WHAT THE TASK REQUIRES: Nothing but the lines from the start of the entries through the line holding "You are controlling" is to be repeated, exactly and with pictures excluded.
(SUPPLIED INFORMATION)
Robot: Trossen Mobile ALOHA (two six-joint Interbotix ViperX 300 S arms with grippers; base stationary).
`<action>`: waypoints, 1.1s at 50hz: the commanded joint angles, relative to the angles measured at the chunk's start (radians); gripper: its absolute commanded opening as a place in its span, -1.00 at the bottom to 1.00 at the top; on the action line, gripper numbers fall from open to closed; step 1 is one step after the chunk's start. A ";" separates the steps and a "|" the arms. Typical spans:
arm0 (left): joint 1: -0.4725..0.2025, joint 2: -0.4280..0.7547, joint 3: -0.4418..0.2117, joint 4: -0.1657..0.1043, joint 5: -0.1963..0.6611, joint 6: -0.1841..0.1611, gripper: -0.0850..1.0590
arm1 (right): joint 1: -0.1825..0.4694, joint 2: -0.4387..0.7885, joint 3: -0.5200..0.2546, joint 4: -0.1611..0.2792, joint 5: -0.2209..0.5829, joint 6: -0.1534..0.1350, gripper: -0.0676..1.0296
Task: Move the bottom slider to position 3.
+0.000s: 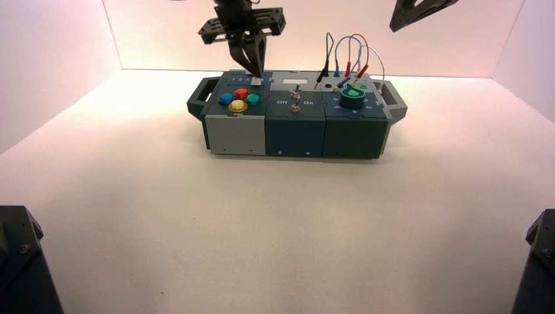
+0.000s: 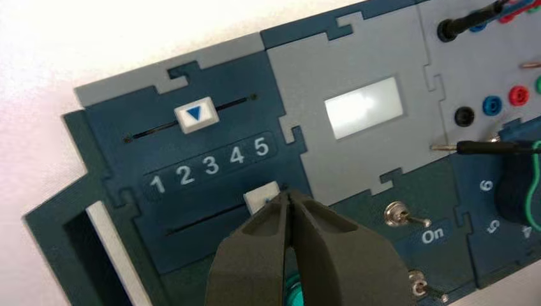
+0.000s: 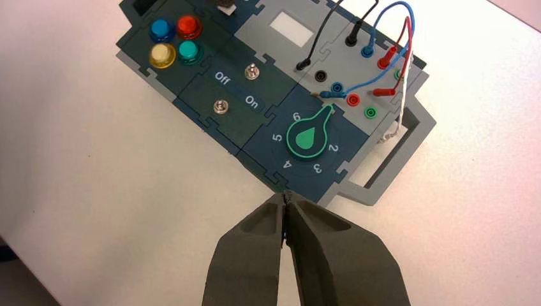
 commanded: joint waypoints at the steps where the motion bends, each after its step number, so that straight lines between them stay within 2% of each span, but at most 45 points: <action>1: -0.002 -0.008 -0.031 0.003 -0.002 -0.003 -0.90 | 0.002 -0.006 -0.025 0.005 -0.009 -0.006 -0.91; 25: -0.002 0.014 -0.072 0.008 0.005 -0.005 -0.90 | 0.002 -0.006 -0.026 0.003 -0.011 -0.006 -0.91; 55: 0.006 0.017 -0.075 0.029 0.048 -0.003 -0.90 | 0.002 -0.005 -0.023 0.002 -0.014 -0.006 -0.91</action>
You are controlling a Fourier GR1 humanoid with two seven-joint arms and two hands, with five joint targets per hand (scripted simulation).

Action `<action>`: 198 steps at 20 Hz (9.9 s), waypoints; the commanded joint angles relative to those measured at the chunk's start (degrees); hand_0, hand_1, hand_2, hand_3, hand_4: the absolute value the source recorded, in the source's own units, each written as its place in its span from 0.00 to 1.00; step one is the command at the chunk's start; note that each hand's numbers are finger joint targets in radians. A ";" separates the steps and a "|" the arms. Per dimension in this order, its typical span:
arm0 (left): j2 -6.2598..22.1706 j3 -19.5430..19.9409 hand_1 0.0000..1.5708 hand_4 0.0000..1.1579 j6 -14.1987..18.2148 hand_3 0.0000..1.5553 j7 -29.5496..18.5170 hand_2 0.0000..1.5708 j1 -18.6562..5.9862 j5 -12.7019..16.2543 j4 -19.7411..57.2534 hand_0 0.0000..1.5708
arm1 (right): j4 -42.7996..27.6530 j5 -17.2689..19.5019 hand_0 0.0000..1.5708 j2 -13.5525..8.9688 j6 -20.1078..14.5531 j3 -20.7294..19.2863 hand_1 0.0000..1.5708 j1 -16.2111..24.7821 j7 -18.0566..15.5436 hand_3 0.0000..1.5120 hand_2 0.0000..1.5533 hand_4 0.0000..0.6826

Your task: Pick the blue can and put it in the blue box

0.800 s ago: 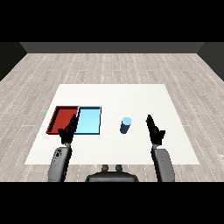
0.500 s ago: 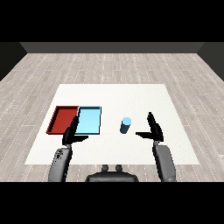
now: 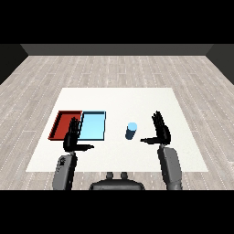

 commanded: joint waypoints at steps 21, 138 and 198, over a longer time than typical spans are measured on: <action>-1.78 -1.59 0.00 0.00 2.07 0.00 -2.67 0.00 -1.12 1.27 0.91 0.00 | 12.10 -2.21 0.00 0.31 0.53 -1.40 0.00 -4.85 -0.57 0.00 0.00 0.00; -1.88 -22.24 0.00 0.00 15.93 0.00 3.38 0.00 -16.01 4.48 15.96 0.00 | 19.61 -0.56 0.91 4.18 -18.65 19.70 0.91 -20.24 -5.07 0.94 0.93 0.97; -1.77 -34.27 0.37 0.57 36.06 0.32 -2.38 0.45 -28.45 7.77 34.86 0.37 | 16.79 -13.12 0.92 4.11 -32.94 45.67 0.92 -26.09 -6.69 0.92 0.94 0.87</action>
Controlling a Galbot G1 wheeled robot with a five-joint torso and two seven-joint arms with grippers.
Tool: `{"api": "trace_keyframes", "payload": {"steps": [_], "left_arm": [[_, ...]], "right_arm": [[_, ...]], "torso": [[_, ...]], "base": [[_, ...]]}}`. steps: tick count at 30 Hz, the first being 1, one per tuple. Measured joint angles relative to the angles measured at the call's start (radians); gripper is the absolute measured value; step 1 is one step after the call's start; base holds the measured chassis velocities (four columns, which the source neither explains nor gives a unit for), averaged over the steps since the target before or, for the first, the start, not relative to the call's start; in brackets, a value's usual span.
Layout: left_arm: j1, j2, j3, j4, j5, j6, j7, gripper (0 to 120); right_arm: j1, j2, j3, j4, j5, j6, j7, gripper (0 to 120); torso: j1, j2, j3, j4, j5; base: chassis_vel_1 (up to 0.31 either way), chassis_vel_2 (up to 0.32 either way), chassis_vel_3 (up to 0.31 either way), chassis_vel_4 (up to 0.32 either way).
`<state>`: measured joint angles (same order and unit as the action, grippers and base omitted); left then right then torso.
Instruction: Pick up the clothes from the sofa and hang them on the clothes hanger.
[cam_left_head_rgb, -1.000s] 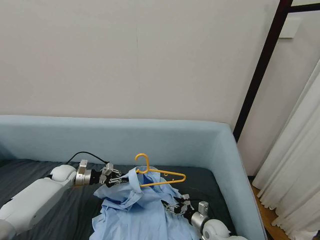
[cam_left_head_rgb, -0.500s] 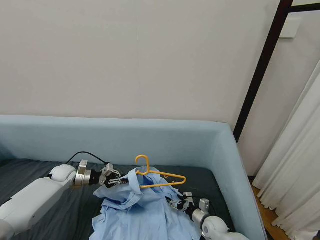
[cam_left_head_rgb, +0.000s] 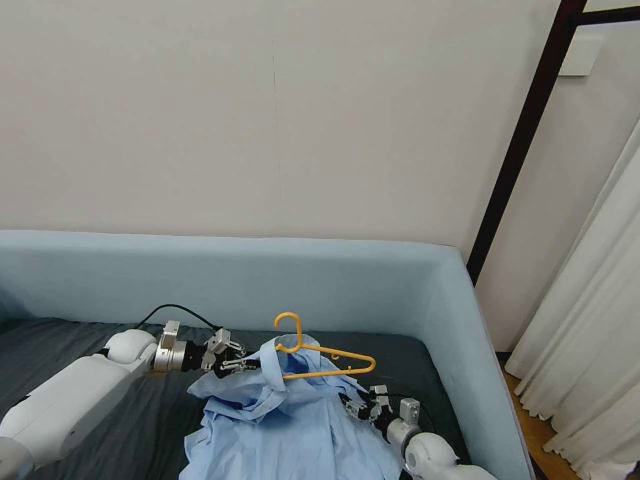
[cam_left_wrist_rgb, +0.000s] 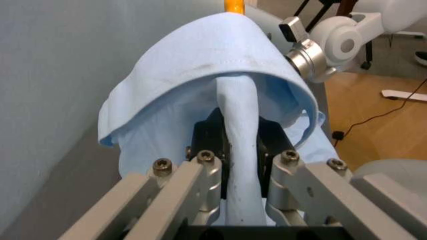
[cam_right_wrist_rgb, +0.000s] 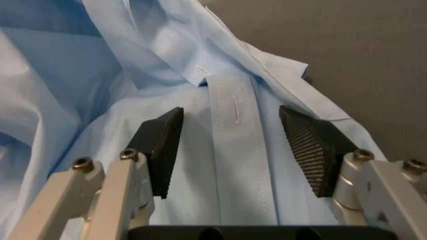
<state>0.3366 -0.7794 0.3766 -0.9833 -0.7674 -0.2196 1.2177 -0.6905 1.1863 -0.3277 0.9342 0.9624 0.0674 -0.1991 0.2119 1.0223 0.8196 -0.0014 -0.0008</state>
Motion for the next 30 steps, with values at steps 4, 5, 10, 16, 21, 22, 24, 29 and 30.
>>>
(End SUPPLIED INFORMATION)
RESULT FOR THIS EXERCISE:
Robot: Trossen Mobile ALOHA (two six-joint Interbotix ViperX 300 S arms with grippers; base stationary).
`<action>`: waypoints, 1.1s at 50hz: the commanded joint angles, relative to the angles measured at the chunk's start (radians); gripper: its absolute commanded opening as a place in its span, -1.00 at the bottom to 1.00 at the top; on the action line, gripper numbers fall from open to closed; step 1 is one step after the chunk's start. A ";" separates the steps and a "|" the arms. Typical spans:
arm0 (left): joint 1: -0.4725..0.2025, joint 2: -0.4280..0.7547, joint 3: -0.4418..0.2117, joint 4: -0.1657..0.1043, joint 5: -0.1963..0.6611, joint 6: -0.1841..0.1611, gripper: -0.0850..1.0590
arm1 (right): joint 1: -0.1825..0.4694, joint 2: -0.4387..0.7885, joint 3: -0.5200..0.2546, joint 4: -0.1611..0.2792, joint 5: -0.2209..0.5829, joint 6: -0.1534..0.1350, gripper: -0.0676..1.0296
Task: Move the bottom slider to position 3.
+0.000s: 
+0.000s: 
+0.000s: 
 commanded: joint waypoints at the steps where the motion bends, each after its step number, so that straight lines between them stay within 2% of each span, but at most 45 points: <action>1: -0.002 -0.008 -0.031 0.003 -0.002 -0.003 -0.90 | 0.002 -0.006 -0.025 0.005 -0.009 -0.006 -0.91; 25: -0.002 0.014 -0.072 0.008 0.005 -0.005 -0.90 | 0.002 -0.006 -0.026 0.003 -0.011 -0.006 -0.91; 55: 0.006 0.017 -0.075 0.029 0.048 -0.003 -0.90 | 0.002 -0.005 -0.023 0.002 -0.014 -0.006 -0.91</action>
You are controlling a Fourier GR1 humanoid with two seven-joint arms and two hands, with five joint targets per hand (scripted simulation).

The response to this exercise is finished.